Albertine de Saint-Albe/Tome II/Chapitre 12

Renard (Tome IIp. 237-242).


CHAPITRE XII.


Il aperçut de loin les tours du château de Saint-Marcel, et dès ce moment se mit à saluer tous ceux qui passaient sur la route, croyant toujours rencontrer des amis de M. de Saint-Albe. Il s’inclina aussi devant ce chemin où il avait vu Albertine pour la première fois, et, le cœur plein de souvenirs, il arriva chez madame de Genissieux.

Elle fut bien surprise de le voir, et lui demanda sur-le-champ s’il avait amené sa femme avec lui. Léon recula de trois pas… « Et vous aussi, ma tante, vous conspirez contre moi. Mais qui donc a pris la peine de me marier avec tant d’acharnement ? — C’est une nouvelle de madame de Séligny à madame de Courcel. — Ah ! ma tante, parlez-moi d’Albertine, voilà tout ce qui m’occupe. Pense-t-elle à moi ? attend-elle mon retour ? — Elle vous croit marié, a défendu qu’on prononçât votre nom devant elle, et m’a renvoyé vos lettres et votre portrait. » Léon, qui s’était flatté que je ne croirais pas à son mariage, parut très-affecté, et demanda vivement à voir ce portrait. Madame de Genissieux apporta la boîte sur la table, et Léon baisa son portrait comme si c’eût été le mien ; mais c’était mon ouvrage.

En jetant un coup d’œil sur les lettres, il en aperçut une de mon écriture, et demanda sur-le champ à la lire ; la voici :

« Ma chère voisine, la nouvelle que vous nous avez donnée hier, a confirmé ce que je redoutais ; il n’y a plus d’espoir. Je sens, mais trop tard, que ma fuite de chez mon oncle m’a perdue auprès de votre neveu. Était-ce à lui de m’en punir ? Il est marié ! Ces mots seront effacés par mes larmes. (Ici Léon, attendri, en versa une à la même place.)

Je vous renvoie ses lettres et son portrait ; je ne dois plus les garder. Je ne veux plus entendre parler de lui. Je vais m’armer de courage, et vivre pour un oncle et un frère qui ne cessent de me donner des preuves de leur tendresse. Venez me voir. »

Après avoir lu, il remarqua avec douleur qu’Albertine ne l’avait point appelé Léon ; et il s’affligea sérieusement au moment où il allait la revoir, de ce qu’elle se sentait le courage de l’oublier. Il s’empara de ma lettre comme d’un bien qui lui appartenait.

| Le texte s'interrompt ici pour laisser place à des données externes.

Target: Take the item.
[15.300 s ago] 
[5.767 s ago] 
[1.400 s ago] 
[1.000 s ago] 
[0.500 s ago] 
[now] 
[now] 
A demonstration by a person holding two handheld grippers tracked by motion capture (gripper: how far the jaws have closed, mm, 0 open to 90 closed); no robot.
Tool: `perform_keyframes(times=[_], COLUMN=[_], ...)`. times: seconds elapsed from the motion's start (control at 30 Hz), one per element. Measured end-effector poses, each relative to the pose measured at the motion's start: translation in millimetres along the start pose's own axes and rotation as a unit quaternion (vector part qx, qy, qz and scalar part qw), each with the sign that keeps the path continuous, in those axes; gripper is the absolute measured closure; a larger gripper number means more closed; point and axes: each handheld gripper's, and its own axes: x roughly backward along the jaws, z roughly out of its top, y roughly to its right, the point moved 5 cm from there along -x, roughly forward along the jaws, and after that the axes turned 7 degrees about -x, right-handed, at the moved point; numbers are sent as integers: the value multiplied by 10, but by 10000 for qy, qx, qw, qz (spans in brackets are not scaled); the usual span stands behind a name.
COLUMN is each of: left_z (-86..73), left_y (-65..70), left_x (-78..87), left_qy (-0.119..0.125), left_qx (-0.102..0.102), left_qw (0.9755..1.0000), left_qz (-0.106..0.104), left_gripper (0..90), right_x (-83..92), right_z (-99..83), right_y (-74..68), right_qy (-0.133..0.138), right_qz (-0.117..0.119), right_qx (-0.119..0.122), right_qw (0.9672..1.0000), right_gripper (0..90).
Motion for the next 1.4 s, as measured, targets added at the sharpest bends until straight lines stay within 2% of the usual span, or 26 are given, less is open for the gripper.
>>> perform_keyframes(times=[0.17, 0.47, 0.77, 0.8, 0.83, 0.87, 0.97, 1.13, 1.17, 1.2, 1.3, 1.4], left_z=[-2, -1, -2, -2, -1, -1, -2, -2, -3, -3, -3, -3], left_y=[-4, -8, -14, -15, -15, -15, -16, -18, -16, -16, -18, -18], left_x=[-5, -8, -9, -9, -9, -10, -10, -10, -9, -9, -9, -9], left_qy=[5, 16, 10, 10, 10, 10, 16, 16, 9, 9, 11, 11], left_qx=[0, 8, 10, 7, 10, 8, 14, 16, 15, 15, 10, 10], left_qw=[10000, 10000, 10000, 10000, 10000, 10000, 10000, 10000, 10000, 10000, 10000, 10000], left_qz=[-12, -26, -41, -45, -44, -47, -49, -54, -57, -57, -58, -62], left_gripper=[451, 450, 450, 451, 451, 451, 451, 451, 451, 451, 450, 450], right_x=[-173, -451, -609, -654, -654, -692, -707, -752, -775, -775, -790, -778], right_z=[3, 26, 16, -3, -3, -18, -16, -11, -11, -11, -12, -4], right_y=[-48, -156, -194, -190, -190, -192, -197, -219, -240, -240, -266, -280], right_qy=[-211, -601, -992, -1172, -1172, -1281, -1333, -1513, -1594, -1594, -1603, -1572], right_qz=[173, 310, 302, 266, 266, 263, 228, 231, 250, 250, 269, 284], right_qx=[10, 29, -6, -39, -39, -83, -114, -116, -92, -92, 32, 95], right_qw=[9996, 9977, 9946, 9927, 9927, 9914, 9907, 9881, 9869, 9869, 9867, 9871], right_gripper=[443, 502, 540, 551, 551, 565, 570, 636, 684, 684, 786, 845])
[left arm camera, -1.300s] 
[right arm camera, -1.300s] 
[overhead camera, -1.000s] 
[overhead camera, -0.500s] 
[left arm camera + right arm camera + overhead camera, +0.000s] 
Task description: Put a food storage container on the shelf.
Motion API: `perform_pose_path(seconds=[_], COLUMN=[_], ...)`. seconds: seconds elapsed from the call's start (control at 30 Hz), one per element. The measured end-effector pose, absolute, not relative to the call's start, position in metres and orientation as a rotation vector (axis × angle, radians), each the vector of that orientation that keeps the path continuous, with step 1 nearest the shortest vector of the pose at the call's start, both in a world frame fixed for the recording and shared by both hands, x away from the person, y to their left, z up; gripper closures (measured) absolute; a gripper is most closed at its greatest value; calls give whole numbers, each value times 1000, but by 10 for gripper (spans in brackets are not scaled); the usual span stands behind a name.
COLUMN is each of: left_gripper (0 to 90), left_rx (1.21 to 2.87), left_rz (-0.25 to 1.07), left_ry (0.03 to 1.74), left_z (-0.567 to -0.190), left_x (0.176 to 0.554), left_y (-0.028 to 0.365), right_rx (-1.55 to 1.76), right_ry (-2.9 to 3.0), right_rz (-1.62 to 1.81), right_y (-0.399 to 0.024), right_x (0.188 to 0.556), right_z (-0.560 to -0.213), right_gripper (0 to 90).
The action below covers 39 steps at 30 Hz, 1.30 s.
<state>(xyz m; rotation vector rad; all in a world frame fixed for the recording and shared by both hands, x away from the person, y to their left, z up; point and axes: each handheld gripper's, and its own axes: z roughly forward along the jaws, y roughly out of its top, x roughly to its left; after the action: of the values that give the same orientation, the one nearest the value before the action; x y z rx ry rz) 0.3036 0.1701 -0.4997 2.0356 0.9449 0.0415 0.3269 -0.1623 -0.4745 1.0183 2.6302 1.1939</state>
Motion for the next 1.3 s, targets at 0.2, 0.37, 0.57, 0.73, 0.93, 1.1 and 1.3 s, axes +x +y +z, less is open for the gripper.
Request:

Il rêvait tristement à la manière dont il rentrerait au château de Saint-Marcel, et madame de Genissieux n’osait lui parler, lorsqu’il s’écria : « Ah ! ma tante, j’ai une idée, mais une idée excellente ; reportez ces lettres et ce portrait à ma chère Albertine. — Mais, Léon, elle les refusera. Que lui dirai-je ? — Vous lui direz qu’on vous a priée de les lui rendre. Partez, je vous en prie… — Il est bon de savoir si… — Mon Dieu ! ma tante, vous me désespérez. Mais partez donc, vous me faites mourir ! » Et voyant arriver Julien qui posait sur la table le rouleau de musique, il la rappela, en lui disant : « Ah ! ma tante, ma tante, attendez ; revenez, vous allez trop vite ! Est-ce qu’on ne peut vous arrêter ? » Elle rentra en riant de la vivacité de son neveu. « Vite une plume et de l’encre. » Et il écrivit sur le cahier : À mademoiselle Albertine-Constance, jeta force poudre sur l’adresse, et pria sa tante de lui remettre aussi cette musique.

Madame de Genissieux, jalouse de bien remplir sa commission, voulut savoir ce qu’il fallait répondre, si je demandais de quelle part venait cette musique. « Oh ! ma tante, vous perdez trop de temps. Elle ne vous demandera rien ; Albertine devinera tout ! » Madame de Genissieux sortit.

Il resta seul, et se mit à réfléchir aux moyens de se présenter à M. de Saint-Albe ; il relut la lettre que j’avais écrite à sa tante, et la couvrit de baisers en me demandant pardon, et me promettant de me rendre la plus heureuse des femmes.

Inquiet de ne pas voir revenir sa tante, et craignant que je ne fusse trop irritée contre lui, il prit le parti de se rendre sur-le-champ au château, se flattant, par cette démarche franche et loyale, d’intéresser M. de Saint-Albe à le protéger auprès de sa nièce.

Il le fit demander, et mon oncle le reçut dans sa bibliothèque.